Surely, merely running a printing press disgorging fiat money cannot truly increase economic output. It is a truism.
But what about historic examples of central banks policies and real economic output?
Milton Friedman blamed the Great Depression on tight money.
More recently, the 2008 Great Recession, which by some measures still results in crimped output, was caused by tight money. Japan’s 20-year deflationary slog has been caused by tight money.
So, by historical example, many macroeconomists seem to agree bad monetary policy can crimp real output for decades at a time and can persist indefinitely, unless corrected, as may be the case today in Japan.
So what is the “long run”? More than 20 years? And how many years does an individual have to be productive?
Moreover, if an economy is atrophied for 20 years, and then the monetary brakes are finally released, can the economy really regain the lost time or former projected levels of output? Have talented people left for other lands? Have working populations been made cynical? Have innovative industries collapsed and technologies stagnated? Are financiers scarred for another generation, and overly timid? Have political leaders resorted to warmongering and xenophobia and not nation-building?
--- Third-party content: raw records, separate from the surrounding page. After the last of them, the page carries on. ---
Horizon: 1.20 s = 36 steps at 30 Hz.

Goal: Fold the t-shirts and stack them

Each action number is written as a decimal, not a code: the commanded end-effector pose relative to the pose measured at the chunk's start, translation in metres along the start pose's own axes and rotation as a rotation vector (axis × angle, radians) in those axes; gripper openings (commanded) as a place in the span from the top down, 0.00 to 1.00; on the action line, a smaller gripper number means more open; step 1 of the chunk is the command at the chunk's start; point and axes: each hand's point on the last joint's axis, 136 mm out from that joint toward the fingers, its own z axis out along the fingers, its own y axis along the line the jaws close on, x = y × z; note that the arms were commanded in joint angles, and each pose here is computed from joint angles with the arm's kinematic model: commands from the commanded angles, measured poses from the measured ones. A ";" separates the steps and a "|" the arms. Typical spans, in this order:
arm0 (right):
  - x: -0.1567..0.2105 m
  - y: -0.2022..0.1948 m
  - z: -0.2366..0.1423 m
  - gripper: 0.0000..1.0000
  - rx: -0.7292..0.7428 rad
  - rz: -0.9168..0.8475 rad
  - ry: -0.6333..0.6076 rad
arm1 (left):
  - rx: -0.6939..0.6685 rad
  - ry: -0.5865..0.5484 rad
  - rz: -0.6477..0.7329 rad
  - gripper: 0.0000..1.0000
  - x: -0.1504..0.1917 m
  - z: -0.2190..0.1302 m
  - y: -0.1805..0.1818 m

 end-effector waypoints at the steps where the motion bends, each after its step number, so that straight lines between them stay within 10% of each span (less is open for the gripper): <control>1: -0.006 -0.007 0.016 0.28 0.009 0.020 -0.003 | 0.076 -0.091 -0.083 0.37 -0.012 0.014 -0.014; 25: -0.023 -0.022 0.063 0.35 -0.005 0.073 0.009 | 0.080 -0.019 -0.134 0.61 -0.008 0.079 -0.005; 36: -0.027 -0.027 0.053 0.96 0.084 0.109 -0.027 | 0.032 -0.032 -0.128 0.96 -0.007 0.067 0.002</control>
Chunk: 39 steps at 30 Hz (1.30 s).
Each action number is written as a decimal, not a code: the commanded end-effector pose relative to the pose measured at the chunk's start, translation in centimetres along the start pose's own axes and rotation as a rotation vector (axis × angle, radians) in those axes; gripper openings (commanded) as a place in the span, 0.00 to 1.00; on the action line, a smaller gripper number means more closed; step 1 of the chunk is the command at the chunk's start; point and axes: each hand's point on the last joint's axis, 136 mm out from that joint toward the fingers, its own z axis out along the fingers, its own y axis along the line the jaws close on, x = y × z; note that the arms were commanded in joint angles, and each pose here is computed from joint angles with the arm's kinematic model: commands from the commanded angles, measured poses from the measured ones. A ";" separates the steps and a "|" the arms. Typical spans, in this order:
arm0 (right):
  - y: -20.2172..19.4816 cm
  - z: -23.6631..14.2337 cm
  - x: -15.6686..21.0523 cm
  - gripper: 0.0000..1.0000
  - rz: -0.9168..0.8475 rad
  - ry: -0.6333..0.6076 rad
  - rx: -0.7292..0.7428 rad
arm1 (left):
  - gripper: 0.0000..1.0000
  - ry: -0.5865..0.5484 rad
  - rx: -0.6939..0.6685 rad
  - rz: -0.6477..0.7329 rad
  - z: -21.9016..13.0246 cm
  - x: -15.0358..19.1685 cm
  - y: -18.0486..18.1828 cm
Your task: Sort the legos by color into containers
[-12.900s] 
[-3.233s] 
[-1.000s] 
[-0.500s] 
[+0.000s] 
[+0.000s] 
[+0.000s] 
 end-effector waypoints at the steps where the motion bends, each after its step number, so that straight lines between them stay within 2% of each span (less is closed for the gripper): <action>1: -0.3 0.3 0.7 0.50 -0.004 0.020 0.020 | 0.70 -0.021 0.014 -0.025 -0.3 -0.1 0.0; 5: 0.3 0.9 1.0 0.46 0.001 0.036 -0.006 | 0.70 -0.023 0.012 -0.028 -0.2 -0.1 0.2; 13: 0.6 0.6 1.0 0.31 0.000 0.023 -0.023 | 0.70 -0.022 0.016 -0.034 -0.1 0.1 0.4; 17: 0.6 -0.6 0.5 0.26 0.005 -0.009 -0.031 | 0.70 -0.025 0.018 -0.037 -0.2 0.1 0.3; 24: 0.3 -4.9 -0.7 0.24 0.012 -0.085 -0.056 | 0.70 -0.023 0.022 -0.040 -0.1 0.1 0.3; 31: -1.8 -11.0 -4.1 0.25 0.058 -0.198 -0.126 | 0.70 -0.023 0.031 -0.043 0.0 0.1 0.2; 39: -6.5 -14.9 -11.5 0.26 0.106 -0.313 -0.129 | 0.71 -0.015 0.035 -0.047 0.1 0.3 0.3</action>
Okay, so a central bank can suffocate an economy, and perhaps for decades at a stretch.
But what about growth, the “pushing on a string” problem and all of that?
David Beckworth, of the excellent Macro Musings blog, recently ran this chart:
Yes, between 1940 and 1945, the monetary base more than tripled.
Real output exploded of course, as the U.S. geared up for and entered WWII. From 1940 to1945, real output more than doubled.
In one small example of the surge in real output between 1940 and 1945, more than 2,700 transport “Liberty Ships” were produced in US shipyards, often largely built by women employees. In 1943, three Liberty ships were produced every day.
The much-touted truism is that “printing money cannot summon real goods and services out of thin air.”
Pray tell, just exactly how did the 2,700 Liberty Ships come to be?
Surely, from nearly nothing, the federal government—armed with its most-potent weapon, the money-printing press—summoned the Liberty Ships into being. For the enemies of democracy, it was as the war-winning vessels were summoned out of thin air.
And the U.S. economy and technical and industrial base was permanently enlarged by the WWII binge-spending and money-printing.
Money is neutral? Really? In what practical sense is this true?
Of course, if a modern economy is running full-bore, then money-printing may be neutral, merely causing more inflation, and not boosting real output. Indeed, it is possible that excessive money printing could be injurious (not neutral!) by causing too much inflation, upsetting financiers and thus cramping real lending and output.
But in many modern contexts, what we see is developed economies operating at subpar levels for extended stretches, starved not for capital but for demand. And, when certain industries experience more demand than supply at present prices—such as the oil industry from time to time—what we have seen is capital pouring into the gap, and supplies surging.
We have also witnessed rising labor employment participation rates when the demand for labor is strong enough.
In short, demand creates supply.
That “money is neutral” is a difficult proposition in modern, developed economies.